In addition to these types of receptors, we also have specialized receptors that can detect stimuli that are of sufficient magnitude that cause tissue damage. These are called nosiceptors. Nosier means pain. Nosiceptors detect stimuli that are of sufficient magnitude to cause injury, tissue damage. That could be mechanical force, that could be temperature, that could be chemical. The only defining characteristic is that that stimulus can cause tissue damage, and as a consequence the nosiceptors are activated and generally stop you from engaging in that behavior. One interesting thing about pain is that if your nosiceptors do not respond quickly enough to stop you from being exposed to the stimulus that causes pain, you will not feel pain for some extended period of time. Think about pain in a biological sense. Some large predatory animal is chomping on your ass, is it a good idea to feel pain while this assault on your ass is occurring? You must be running, screaming, and possibly defacating. If one escapes, then one can feel pain, one can say woe is me my ass hurts. But until that point in time, you shouldn’t feel pain at all. Pain is to interrupt behavior that could cause damage, but if damage is already caused, you do not feel pain right away because you also need to escape the source of the pain.
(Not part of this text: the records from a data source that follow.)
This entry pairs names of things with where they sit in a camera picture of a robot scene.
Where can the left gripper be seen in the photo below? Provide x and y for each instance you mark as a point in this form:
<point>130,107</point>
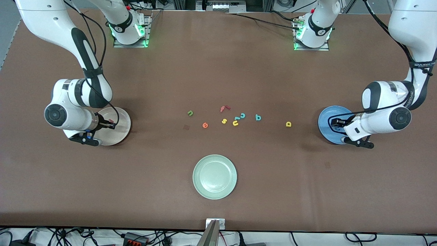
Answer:
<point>340,122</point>

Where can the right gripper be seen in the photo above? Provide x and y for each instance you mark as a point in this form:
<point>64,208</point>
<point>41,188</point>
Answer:
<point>101,123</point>

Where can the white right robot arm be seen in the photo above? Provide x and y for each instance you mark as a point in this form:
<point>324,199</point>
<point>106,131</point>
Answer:
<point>44,17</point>

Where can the blue plate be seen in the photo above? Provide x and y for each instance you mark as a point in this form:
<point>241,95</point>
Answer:
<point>324,131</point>

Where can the beige brown plate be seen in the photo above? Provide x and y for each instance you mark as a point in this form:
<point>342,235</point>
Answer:
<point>123,135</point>

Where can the black orange power strip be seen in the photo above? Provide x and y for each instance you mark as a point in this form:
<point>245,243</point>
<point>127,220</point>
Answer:
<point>135,238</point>

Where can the pale green plate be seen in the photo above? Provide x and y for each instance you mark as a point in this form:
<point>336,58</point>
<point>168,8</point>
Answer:
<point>214,177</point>

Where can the grey metal equipment box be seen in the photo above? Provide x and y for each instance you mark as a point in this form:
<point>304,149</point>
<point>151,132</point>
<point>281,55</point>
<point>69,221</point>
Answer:
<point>222,6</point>

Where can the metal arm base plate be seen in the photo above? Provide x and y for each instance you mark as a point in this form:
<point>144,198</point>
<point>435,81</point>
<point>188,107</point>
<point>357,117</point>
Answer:
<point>312,49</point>
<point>131,45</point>

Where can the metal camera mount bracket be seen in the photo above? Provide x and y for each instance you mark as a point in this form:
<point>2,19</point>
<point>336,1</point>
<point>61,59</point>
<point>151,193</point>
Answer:
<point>213,227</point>

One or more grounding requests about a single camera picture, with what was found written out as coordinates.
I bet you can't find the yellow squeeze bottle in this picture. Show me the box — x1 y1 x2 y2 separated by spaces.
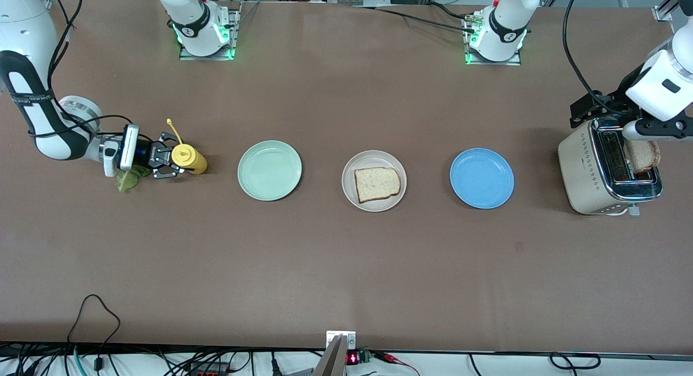
166 119 208 175

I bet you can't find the toasted bread slice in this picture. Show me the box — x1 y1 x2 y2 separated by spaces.
623 139 661 174
355 167 402 204

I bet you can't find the light green plate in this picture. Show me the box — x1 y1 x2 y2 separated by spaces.
237 140 303 202

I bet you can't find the blue plate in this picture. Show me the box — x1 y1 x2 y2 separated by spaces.
449 148 515 210

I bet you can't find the beige plate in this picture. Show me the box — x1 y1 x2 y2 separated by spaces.
342 150 407 212

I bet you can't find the green lettuce leaf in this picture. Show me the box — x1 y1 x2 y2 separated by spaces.
115 165 152 193

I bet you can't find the beige chrome toaster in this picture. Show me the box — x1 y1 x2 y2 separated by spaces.
558 116 664 217

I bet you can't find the red clip lead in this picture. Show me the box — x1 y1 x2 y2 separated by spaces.
374 352 420 375

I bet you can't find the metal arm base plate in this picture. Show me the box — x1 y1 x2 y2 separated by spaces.
179 2 241 61
463 13 523 67

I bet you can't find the black looped cable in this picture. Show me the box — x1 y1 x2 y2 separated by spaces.
68 294 121 371

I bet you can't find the thin black table cable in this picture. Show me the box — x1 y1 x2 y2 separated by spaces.
351 2 480 35

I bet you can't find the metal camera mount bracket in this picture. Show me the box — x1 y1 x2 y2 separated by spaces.
311 330 357 376

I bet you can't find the black coiled cable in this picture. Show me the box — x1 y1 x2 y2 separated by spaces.
550 352 602 370

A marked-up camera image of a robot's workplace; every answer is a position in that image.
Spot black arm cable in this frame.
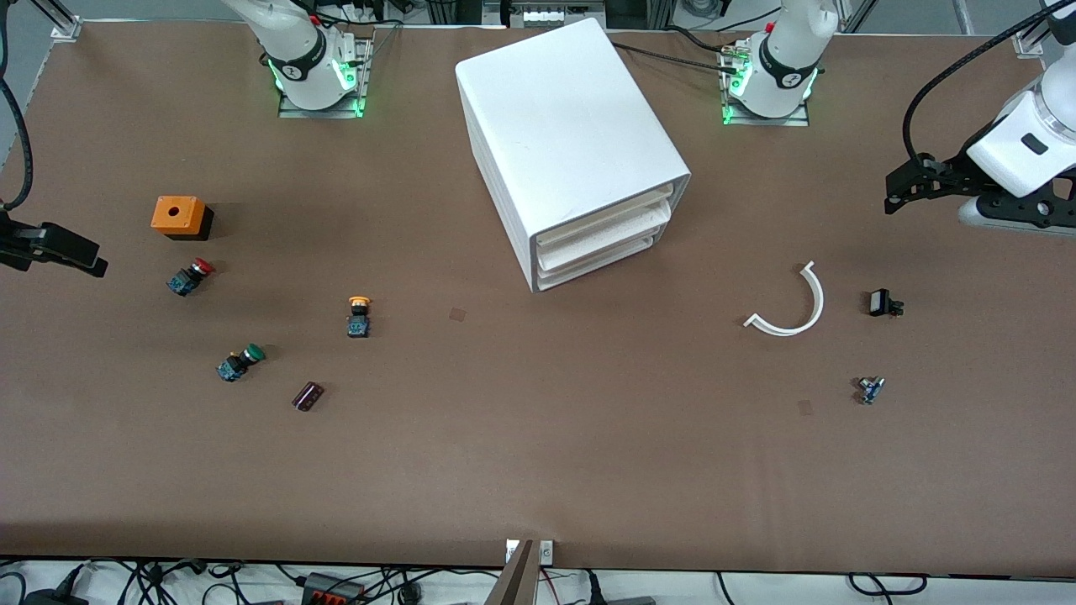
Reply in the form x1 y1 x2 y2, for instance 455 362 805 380
904 0 1062 165
0 76 34 211

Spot white plastic drawer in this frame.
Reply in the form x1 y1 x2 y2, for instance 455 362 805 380
535 187 675 253
536 237 658 292
536 220 672 274

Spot white curved plastic clamp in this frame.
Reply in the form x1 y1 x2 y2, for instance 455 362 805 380
743 260 826 338

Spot red push button switch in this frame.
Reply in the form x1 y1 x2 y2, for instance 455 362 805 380
166 258 216 297

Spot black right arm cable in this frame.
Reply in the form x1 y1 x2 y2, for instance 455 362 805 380
0 76 34 211

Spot orange box with hole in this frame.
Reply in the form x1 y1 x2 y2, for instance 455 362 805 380
150 195 214 243

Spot white drawer cabinet shell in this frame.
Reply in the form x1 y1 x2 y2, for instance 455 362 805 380
455 18 693 294

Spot white post bracket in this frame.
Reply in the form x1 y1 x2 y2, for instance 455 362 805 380
504 539 555 566

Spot black cable on table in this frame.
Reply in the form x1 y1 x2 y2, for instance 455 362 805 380
662 25 732 55
611 42 741 75

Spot black power strip orange sockets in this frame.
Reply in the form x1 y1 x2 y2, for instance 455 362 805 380
301 572 368 605

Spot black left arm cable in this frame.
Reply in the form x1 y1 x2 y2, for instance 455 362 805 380
904 0 1062 165

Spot green push button switch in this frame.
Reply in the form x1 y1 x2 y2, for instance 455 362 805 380
216 343 267 384

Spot brown slanted post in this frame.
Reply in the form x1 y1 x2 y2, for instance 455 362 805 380
485 539 541 605

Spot black looped floor cable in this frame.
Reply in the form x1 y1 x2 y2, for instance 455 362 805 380
847 572 928 599

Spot white power strip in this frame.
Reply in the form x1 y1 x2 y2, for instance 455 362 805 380
520 3 592 29

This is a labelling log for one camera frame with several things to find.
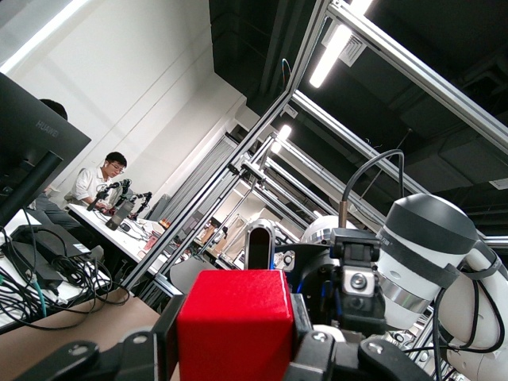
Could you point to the aluminium extrusion cage frame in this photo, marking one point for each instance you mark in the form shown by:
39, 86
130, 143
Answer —
254, 131

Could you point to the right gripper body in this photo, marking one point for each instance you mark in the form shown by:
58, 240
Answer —
319, 230

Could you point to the ceiling air vent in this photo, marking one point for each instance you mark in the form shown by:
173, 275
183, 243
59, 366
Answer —
353, 49

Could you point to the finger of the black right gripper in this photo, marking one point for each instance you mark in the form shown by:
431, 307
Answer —
361, 313
355, 248

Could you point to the white office desk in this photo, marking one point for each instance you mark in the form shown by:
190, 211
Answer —
99, 226

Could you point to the black Huawei monitor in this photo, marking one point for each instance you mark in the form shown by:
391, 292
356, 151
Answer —
31, 131

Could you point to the red cube block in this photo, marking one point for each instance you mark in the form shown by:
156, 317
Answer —
234, 325

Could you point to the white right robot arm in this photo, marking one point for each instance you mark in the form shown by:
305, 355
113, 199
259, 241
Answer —
428, 238

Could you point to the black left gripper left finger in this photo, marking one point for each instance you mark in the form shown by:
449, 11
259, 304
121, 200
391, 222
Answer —
119, 353

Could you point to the white side table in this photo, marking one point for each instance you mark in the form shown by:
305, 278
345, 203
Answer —
16, 309

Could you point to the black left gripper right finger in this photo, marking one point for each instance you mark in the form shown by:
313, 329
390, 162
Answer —
337, 357

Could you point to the long ceiling light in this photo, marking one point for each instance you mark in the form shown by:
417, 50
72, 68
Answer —
284, 132
329, 55
39, 35

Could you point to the background storage shelving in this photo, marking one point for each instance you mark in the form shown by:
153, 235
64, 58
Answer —
238, 234

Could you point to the flat black electronics box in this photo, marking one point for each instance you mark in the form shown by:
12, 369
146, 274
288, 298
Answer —
39, 246

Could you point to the person in white shirt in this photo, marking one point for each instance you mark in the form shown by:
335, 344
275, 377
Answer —
89, 184

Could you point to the grey office chair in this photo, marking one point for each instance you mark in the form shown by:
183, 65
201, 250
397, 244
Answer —
160, 206

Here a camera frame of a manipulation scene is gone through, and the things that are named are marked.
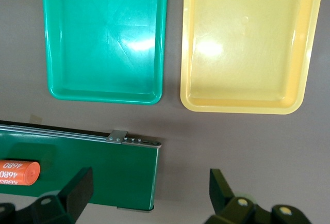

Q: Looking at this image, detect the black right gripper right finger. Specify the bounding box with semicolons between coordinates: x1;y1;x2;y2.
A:
203;168;310;224

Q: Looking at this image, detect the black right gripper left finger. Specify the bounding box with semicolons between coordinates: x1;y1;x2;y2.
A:
0;166;94;224

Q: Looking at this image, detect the orange cylinder white print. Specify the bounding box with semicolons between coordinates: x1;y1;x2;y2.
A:
0;159;41;186

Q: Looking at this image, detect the green belt conveyor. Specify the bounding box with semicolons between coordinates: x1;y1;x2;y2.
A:
0;120;162;212

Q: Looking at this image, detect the yellow plastic tray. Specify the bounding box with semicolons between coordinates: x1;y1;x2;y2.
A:
179;0;326;116

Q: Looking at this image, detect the green plastic tray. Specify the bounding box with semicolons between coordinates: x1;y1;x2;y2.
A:
41;0;170;105

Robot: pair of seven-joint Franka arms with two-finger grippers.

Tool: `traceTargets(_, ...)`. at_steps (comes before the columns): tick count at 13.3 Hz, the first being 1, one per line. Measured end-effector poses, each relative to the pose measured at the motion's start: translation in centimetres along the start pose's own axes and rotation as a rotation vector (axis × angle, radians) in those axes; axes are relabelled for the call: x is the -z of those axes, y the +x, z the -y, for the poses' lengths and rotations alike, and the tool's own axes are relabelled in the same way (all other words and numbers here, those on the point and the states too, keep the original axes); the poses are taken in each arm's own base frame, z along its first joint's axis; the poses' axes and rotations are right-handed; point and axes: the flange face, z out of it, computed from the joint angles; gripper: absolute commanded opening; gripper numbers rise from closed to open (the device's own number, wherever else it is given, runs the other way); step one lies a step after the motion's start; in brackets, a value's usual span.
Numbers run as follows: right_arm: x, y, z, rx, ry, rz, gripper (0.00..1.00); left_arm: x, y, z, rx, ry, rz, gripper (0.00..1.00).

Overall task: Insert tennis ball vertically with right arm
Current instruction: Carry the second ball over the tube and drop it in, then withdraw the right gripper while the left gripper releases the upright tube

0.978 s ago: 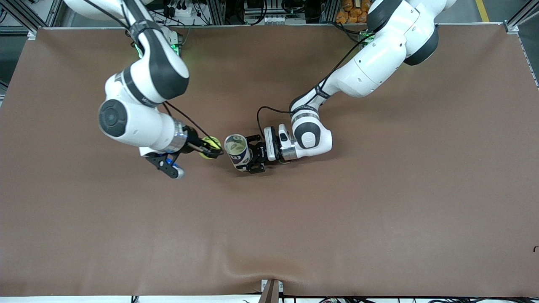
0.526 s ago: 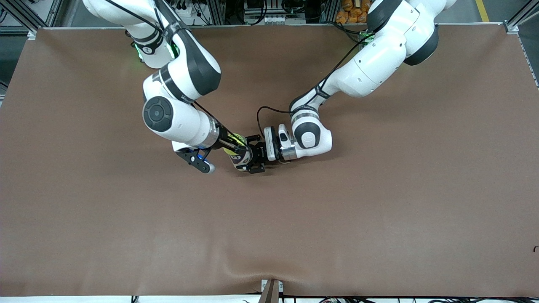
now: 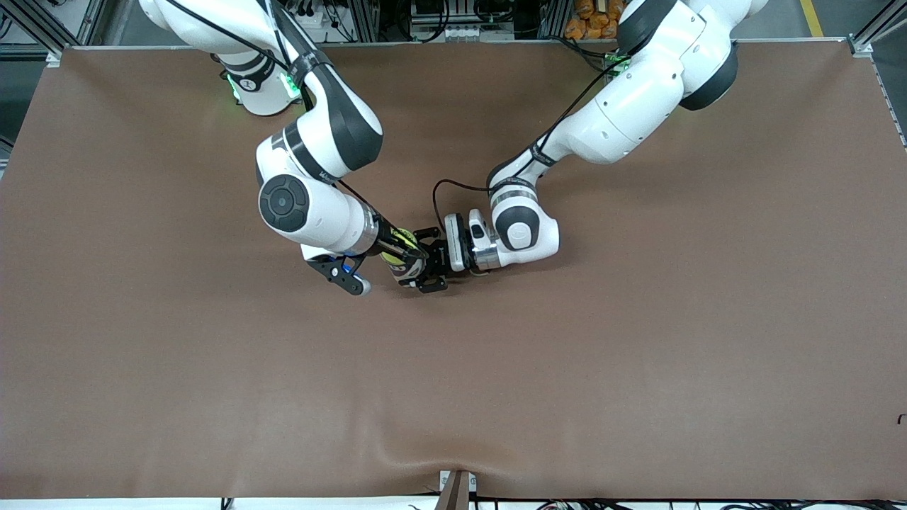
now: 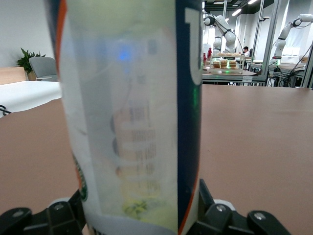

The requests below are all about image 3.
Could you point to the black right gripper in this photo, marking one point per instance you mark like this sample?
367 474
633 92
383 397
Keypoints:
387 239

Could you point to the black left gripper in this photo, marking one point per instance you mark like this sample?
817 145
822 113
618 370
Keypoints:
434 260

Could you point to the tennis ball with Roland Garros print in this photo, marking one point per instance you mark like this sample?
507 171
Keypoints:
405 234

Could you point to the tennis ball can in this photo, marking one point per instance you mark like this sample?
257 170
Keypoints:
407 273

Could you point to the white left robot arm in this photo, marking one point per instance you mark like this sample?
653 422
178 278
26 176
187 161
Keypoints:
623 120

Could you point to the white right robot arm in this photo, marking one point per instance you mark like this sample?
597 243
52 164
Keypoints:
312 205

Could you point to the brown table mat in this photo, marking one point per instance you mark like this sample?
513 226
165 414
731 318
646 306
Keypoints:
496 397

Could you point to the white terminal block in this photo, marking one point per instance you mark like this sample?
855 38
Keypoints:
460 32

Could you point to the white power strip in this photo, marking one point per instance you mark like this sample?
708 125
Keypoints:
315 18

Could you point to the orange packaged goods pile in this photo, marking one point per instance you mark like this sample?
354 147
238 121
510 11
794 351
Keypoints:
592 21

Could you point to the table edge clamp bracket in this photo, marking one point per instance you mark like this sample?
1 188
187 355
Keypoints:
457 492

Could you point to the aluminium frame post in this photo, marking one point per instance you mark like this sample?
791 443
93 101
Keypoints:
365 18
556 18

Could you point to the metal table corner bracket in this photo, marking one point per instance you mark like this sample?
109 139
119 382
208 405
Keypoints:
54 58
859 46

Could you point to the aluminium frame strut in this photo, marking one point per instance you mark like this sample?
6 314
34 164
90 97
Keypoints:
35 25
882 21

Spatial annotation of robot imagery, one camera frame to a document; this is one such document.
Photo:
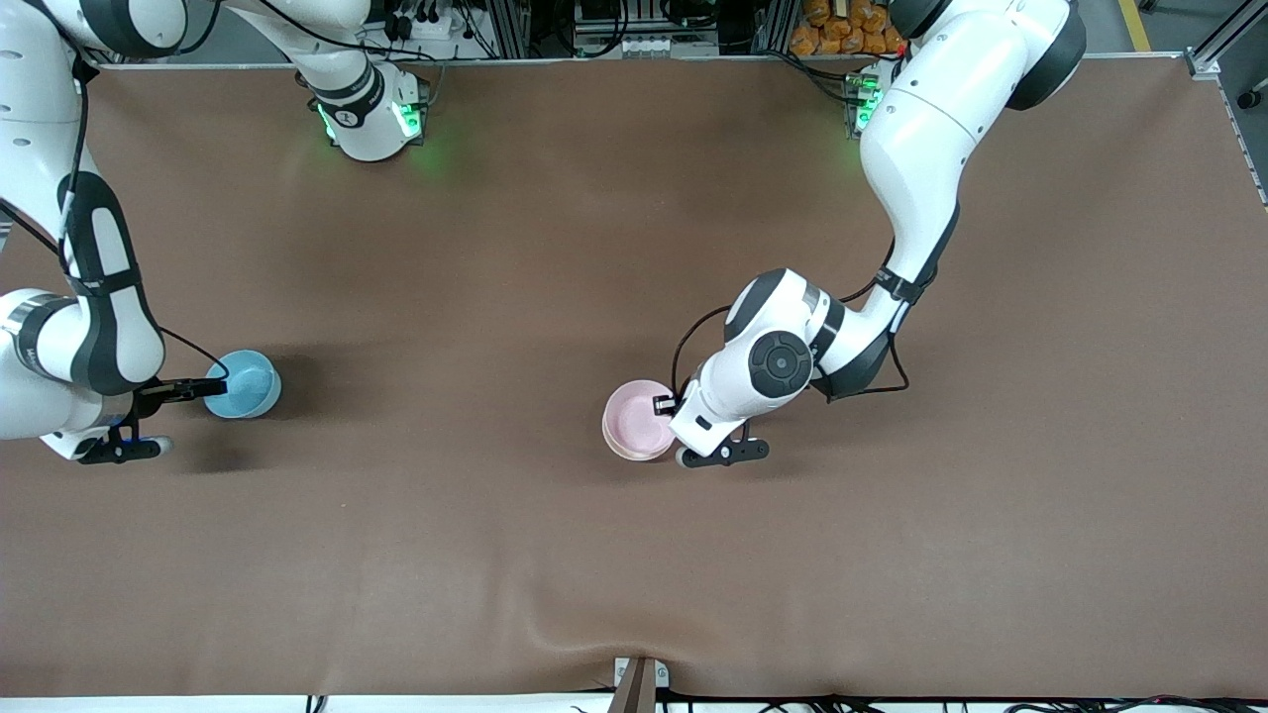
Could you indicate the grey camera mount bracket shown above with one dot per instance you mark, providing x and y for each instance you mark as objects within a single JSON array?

In addition to nosireceptors you also have thermoreceptors, and there are two basic types. You have cold receptors and hot receptors. These have overlapping ranges of function. The hot extend into a range of temperatures that also activate cold receptors. There are temperatures that we use both receptors to detect simultaneously, they are perceived as lukewarm. If you get outside of these ranges, and it is above the range where you detect hot into the range where the temperature could actually cause tissue damage, that is not perceived as hot, that is perceived as pain. Similarly, if it is too cold, you do not feel cold anymore, you feel pain.

We all perceive pain differently because pain has a cognitive component to it also. You have the ability to modulate pain in the spinal cord, the brain stem, and in the cortex itself. The actual norciceptor could be activated, and you could actually not perceive it because it is one of the few somatic sensations that can be modified cognitively. We all have difference tolerances for pain because we all process it differently at a cortical level, and we all have differing capacities to modulate it along the circuit.

You can activate almost any receptor mechanically, even a rod can be activated mechanically. If you hit a boxer hard enough in the head, they say they see stars, that is the mechanical force activating the rod, and they actually do see flashes of light because you activated their rods mechanically, so almost anything can be activated mechanically.